** What is being asked **
Repeat exactly the lines from the start of the material below up to and including the "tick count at" line.

** Supplied data **
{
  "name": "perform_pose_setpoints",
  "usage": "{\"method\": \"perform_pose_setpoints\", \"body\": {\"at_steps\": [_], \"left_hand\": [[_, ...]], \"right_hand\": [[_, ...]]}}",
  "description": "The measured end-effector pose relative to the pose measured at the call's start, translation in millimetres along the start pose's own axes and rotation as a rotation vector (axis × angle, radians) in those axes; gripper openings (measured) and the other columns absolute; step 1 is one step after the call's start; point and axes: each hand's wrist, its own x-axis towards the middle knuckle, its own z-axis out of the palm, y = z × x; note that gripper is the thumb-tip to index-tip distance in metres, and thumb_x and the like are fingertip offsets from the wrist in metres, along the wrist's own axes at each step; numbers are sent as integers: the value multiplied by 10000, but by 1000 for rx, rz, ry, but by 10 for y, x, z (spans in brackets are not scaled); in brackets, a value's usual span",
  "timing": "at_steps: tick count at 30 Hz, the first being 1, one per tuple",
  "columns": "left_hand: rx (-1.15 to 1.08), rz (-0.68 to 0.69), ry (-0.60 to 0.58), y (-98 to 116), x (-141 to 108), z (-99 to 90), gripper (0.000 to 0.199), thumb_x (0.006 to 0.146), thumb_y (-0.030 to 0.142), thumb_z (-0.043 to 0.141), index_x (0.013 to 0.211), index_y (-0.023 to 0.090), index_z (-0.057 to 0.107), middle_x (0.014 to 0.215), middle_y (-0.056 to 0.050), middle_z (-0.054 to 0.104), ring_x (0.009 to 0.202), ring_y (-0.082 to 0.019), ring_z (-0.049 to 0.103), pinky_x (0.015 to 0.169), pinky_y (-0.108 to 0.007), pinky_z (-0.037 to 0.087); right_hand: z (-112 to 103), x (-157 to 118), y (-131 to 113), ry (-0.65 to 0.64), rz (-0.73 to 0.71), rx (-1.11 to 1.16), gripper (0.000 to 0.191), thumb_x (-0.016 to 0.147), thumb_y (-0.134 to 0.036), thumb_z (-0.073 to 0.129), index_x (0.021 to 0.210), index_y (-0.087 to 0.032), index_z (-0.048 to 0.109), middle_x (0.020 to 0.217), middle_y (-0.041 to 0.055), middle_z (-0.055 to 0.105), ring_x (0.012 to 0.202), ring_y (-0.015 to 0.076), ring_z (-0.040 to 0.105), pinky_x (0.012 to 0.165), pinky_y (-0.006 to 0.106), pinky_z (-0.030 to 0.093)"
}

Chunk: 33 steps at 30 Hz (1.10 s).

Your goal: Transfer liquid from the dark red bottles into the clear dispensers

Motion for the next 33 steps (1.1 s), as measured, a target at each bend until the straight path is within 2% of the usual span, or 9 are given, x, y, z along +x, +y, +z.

** Task result **
{
  "name": "perform_pose_setpoints",
  "usage": "{\"method\": \"perform_pose_setpoints\", \"body\": {\"at_steps\": [_], \"left_hand\": [[_, ...]], \"right_hand\": [[_, ...]]}}",
  "description": "The measured end-effector pose relative to the pose measured at the call's start, translation in millimetres along the start pose's own axes and rotation as a rotation vector (axis × angle, radians) in those axes; gripper openings (measured) and the other columns absolute; step 1 is one step after the call's start; point and axes: each hand's wrist, its own x-axis towards the middle knuckle, its own z-axis out of the palm, y = z × x; note that gripper is the thumb-tip to index-tip distance in metres, and thumb_x and the like are fingertip offsets from the wrist in metres, along the wrist's own axes at each step; numbers are sent as integers: the value multiplied by 10000, but by 1000 for rx, rz, ry, but by 10 for y, x, z (spans in brackets are not scaled); in brackets, a value's usual span",
  "timing": "at_steps: tick count at 30 Hz, the first being 1, one per tuple",

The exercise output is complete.